◆ Work to complete: The full listing, minus its pictures, should be printed again exactly as it stands.

◆ Available data:
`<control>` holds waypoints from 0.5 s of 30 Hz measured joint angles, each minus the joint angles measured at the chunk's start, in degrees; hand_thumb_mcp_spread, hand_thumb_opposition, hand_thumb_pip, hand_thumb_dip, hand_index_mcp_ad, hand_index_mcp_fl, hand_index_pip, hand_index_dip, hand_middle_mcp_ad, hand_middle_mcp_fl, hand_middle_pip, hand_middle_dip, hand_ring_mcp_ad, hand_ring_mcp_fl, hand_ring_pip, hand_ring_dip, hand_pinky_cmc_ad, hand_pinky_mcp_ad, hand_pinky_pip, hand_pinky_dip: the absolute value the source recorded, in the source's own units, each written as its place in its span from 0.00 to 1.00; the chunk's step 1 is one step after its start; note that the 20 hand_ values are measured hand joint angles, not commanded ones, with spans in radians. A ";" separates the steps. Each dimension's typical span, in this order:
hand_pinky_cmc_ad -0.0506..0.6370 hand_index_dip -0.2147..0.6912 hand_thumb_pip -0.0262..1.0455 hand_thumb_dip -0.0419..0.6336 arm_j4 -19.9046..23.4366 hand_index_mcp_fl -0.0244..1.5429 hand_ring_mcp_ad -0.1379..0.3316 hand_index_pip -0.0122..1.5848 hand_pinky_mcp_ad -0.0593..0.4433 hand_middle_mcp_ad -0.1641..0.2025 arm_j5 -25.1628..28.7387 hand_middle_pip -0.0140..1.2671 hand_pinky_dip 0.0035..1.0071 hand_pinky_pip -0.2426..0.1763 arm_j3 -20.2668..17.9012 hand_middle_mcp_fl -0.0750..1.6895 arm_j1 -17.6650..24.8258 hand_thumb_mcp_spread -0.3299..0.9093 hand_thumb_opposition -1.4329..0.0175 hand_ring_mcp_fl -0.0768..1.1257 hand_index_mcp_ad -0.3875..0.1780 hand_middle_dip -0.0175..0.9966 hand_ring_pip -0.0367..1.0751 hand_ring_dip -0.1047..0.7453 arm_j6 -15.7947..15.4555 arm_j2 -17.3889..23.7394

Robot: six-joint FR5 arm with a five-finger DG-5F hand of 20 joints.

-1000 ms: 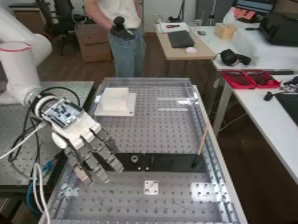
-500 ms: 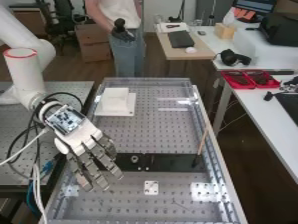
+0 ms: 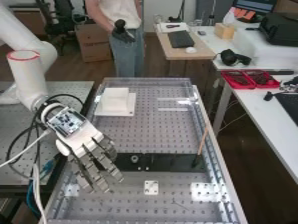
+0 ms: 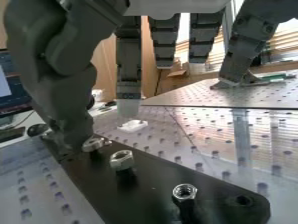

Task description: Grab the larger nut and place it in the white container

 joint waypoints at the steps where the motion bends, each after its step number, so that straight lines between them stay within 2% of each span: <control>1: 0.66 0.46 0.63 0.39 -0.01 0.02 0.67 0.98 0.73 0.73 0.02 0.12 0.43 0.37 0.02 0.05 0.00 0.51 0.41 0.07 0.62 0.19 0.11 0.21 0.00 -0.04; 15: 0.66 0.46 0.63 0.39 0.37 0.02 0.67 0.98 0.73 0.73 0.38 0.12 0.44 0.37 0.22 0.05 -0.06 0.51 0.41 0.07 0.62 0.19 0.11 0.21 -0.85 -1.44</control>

◆ Task result:
`<control>` holds waypoints from 0.5 s of 30 Hz measured joint angles, each minus the joint angles measured at the chunk's start, in degrees; hand_thumb_mcp_spread, hand_thumb_opposition, hand_thumb_pip, hand_thumb_dip, hand_index_mcp_ad, hand_index_mcp_fl, hand_index_pip, hand_index_dip, hand_middle_mcp_ad, hand_middle_mcp_fl, hand_middle_pip, hand_middle_dip, hand_ring_mcp_ad, hand_ring_mcp_fl, hand_ring_pip, hand_ring_dip, hand_pinky_cmc_ad, hand_pinky_mcp_ad, hand_pinky_pip, hand_pinky_dip: the absolute value the source recorded, in the source's own units, each written as its place in its span from 0.00 to 1.00; the chunk's step 1 is one step after its start; note that the 20 hand_ values are measured hand joint angles, not commanded ones, with spans in radians. A ";" separates the steps. Each dimension's typical span, in this order:
hand_pinky_cmc_ad -0.0506..0.6370 hand_index_dip -0.2147..0.6912 hand_thumb_pip -0.0262..1.0455 hand_thumb_dip -0.0419..0.6336 arm_j4 -19.9046..23.4366 hand_index_mcp_fl -0.0244..1.5429 hand_ring_mcp_ad -0.1379..0.3316 hand_index_pip -0.0122..1.5848 hand_pinky_mcp_ad -0.0593..0.4433 hand_middle_mcp_ad -0.1641..0.2025 arm_j5 -25.1628..28.7387 hand_middle_pip -0.0140..1.2671 hand_pinky_dip 0.0035..1.0071 hand_pinky_pip -0.2426..0.1763 arm_j3 -20.2668..17.9012 hand_middle_mcp_fl -0.0750..1.6895 arm_j1 -17.6650..24.8258 hand_thumb_mcp_spread -0.3299..0.9093 hand_thumb_opposition -1.4329..0.0175 hand_ring_mcp_fl -0.0768..1.1257 hand_index_mcp_ad -0.3875..0.1780 hand_middle_dip -0.0175..0.9966 hand_ring_pip -0.0367..1.0751 hand_ring_dip -0.1047..0.7453 arm_j6 -15.7947..15.4555 arm_j2 -17.3889..23.7394

Robot: six-joint FR5 arm with a five-finger DG-5F hand of 20 joints.

-1000 ms: 
-500 ms: 
+0 ms: 
+0 ms: 

Task description: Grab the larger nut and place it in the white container

 joint waypoints at the steps where the motion bends, each after its step number, so that straight lines between them stay within 2% of each span: <control>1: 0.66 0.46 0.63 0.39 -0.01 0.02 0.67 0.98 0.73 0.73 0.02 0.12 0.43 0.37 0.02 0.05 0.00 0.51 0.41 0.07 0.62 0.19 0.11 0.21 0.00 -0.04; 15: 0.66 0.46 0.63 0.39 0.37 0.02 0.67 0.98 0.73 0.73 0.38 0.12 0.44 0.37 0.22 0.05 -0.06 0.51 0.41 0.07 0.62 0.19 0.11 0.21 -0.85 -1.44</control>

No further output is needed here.